The AIF formulation for the unsteady friction model under turbulent flow conditions can be developed from models of instantaneous accelerations (Brunone et al. 1991; Kim 2020). If the boundaries for multi-branched systems are closed conditions, the hydraulic impedance downstream of the branched pipeline element, subscript db, can be generalized as follows:

$$\frac{{H}_{db}}{{Q}_{db}}=\frac{{Zcx}_{1}{Zcx}_{3}{Zcx}_{6}+{Zcx}_{5}({Zcx}_{2}{Zcx}_{3}-{Zcx}_{1}{Zcx}_{4})}{{Zcx}_{8}{Zcx}_{1}{Zcx}_{8}+{Zcx}_{7}({Zcx}_{2}{Zcx}_{3}-{Zcx}_{1}{Zcx}_{4})}$$

(25)

where \({Zcx}_{1}=-{Z}_{cxu1}{Z}_{cxu2}{e}^{{\Upsilon }_{xu1}{x}_{u}}+{Z}_{cxu1}{Z}_{cxu2}{e}^{{-\Upsilon }_{xu2}{x}_{u}},\) \({Zcx}_{2}={Z}_{cxu2}{e}^{{\Upsilon }_{xu1}{x}_{u}}+{Z}_{cxu1}{e}^{{-\Upsilon }_{xu2}{x}_{u}}\), \({Zxc}_{3}={Z}_{cyb2}{e}^{{\Upsilon }_{yb1}{y}_{b}}+{Z}_{cyb1}{e}^{{-\Upsilon }_{yb2}{y}_{b}}\), \({Zcx}_{4}={e}^{{\Upsilon }_{yb1}{y}_{b}}-{e}^{{-\Upsilon }_{yb2}{y}_{b}}\), \({Zcx}_{5}=-{Z}_{cxd1}{Z}_{cxd2}{e}^{{\Upsilon }_{xd1}{x}_{d}}+{Z}_{cxd1}{Z}_{cxd2}{e}^{{-\Upsilon }_{xd2}{x}_{d}}\), \({Zcx}_{6}={Z}_{cxd1}{e}^{{\Upsilon }_{xd1}{x}_{d}}+{Z}_{cxd2}{e}^{{-\Upsilon }_{xd2}{x}_{d}}\), \({Zcx}_{7}={Z}_{cxd2}{e}^{{\Upsilon }_{xd1}{x}_{b}}+{Z}_{cxd1}{e}^{{-\Upsilon }_{xd2}{x}_{b}}\), and \({Zcx}_{8}={e}^{{\Upsilon }_{xd1}{x}_{d}}-{e}^{{-\Upsilon }_{xd2}{x}_{d}}\).
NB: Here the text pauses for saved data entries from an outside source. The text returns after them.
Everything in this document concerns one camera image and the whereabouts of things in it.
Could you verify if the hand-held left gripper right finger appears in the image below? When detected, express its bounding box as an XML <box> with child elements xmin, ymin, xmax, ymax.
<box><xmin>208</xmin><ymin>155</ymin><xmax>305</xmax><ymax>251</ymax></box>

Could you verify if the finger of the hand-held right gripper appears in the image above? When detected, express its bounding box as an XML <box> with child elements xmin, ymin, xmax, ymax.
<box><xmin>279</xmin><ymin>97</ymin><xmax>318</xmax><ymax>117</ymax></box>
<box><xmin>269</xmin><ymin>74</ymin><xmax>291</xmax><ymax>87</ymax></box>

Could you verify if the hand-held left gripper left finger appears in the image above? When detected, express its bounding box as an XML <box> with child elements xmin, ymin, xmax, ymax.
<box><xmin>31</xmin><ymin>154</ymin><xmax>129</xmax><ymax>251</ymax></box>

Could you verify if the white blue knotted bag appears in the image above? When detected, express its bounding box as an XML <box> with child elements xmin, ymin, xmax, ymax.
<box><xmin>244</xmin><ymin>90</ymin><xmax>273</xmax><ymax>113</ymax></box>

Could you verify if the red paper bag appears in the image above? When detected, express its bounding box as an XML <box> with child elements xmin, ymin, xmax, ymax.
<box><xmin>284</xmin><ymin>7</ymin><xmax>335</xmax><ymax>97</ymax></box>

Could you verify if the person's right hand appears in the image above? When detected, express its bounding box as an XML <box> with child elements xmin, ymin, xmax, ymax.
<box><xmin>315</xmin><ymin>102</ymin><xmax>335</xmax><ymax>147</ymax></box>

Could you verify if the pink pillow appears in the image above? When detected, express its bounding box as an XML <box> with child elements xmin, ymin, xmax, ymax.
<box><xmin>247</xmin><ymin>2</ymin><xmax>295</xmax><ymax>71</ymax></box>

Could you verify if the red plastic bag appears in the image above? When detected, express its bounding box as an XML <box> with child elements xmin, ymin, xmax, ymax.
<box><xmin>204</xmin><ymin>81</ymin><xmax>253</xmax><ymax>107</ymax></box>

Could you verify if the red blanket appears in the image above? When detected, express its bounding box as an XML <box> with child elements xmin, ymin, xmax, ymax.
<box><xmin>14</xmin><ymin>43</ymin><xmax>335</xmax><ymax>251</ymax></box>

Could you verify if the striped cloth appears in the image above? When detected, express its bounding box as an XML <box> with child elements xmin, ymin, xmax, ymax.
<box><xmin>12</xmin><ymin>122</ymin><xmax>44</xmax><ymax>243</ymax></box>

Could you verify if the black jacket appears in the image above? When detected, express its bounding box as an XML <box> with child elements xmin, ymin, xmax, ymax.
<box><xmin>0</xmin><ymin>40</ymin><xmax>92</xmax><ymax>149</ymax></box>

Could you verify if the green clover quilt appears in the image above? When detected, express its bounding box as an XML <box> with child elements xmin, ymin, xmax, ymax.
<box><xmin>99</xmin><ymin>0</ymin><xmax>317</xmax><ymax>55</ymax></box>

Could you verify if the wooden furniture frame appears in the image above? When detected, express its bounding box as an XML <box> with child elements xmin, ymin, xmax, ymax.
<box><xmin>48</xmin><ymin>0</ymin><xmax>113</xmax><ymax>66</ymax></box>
Here, the propagation constants \({\Upsilon}_{l1}\) and \({\Upsilon}_{l2}\) can be defined as \({\Upsilon}_{l1, l2}=(\mp mCs+\sqrt{(mCs{)}^{2}+4({s}^{2}CL+RCs)})/2\); \(\mathrm{m}={(a}_{l}{k}_{2})/(2g{A}_{l})\); the capacitance as \(C=(g{A}_{l})/{{a}_{l}}^{2}\); the inertance as \(\mathrm{L}=(1+{k}_{1})/(g{A}_{l})\); the resistance per unit length as \(R=(f\overline{Q })/(g{D}_{l}{{A}_{l}}^{2})\) for turbulent flow; and the characteristic impedances as \({Z}_{cl1},{Z}_{cl2}=\frac{{\Upsilon }_{l1}}{Cs},\frac{{\Upsilon }_{l2}}{Cs}\) where subscript l represents corresponding pipeline elements (e.g., xu, xd, and yb represent the upstream section, downstream section, and branched element, respectively).

If the boundaries for multi-branched systems are open conditions, the downstream hydraulic impedance of the branched pipeline element, subscript db, can be generalized as follows:

$$\frac{{H}_{db}}{{Q}_{db}}=\frac{{Zox}_{1}{Zox}_{3}{Zox}_{6}+{Zox}_{5}({Zox}_{2}{Zox}_{3}-{Zox}_{1}{Zox}_{4})}{{Zox}_{8}{Zox}_{1}{Zox}_{8}+{Zox}_{7}({Zox}_{2}{Zox}_{3}-{Zox}_{1}{Zox}_{4})}$$

(26)

where \({Zox}_{1}=-{Z}_{cxu1}{Z}_{cxu2}{e}^{{\Upsilon }_{xu1}{x}_{u}}+{Z}_{cxu1}{Z}_{cxu2}{e}^{{-\Upsilon }_{xu2}{x}_{u}}\), \({Zox}_{2}={Z}_{cxu2}{e}^{{\Upsilon }_{xu1}{x}_{u}}+{Z}_{cxu1}{e}^{{-\Upsilon }_{xu2}{x}_{u}}\), \({Zoc}_{3}={{Z}_{cyb1}Z}_{cyb2}{e}^{{\Upsilon }_{yb1}{y}_{b}}-{{Z}_{cyb1}Z}_{cyb2}{e}^{{-\Upsilon }_{yb2}{y}_{b}}\), \({Zox}_{4}={Z}_{cyb1}{e}^{{\Upsilon }_{yb1}{y}_{b}}+{Z}_{cyb2}{e}^{{-\Upsilon }_{yb2}{y}_{b}}\), \({Zox}_{5}=-{Z}_{cxd1}{Z}_{cxd2}{e}^{{\Upsilon }_{xd1}{x}_{d}}+{Z}_{cxd1}{Z}_{cxd2}{e}^{{-\Upsilon }_{xd2}{x}_{d}}\), \({Zox}_{6}={Z}_{cxd1}{e}^{{\Upsilon }_{xd1}{x}_{d}}+{Z}_{cxd2}{e}^{{-\Upsilon }_{xd2}{x}_{d}}\), \({Zox}_{7}={Z}_{cxd2}{e}^{{\Upsilon }_{xd1}{x}_{b}}+{Z}_{cxd1}{e}^{{-\Upsilon }_{xd2}{x}_{b}}\), and \({Zox}_{8}={e}^{{-\Upsilon }_{xd2}{x}_{d}}-{e}^{{\Upsilon }_{xd1}{x}_{d}}\).

Further formulations to multiple downstream branches and main sections can be developed from Eqs. (25) and (26).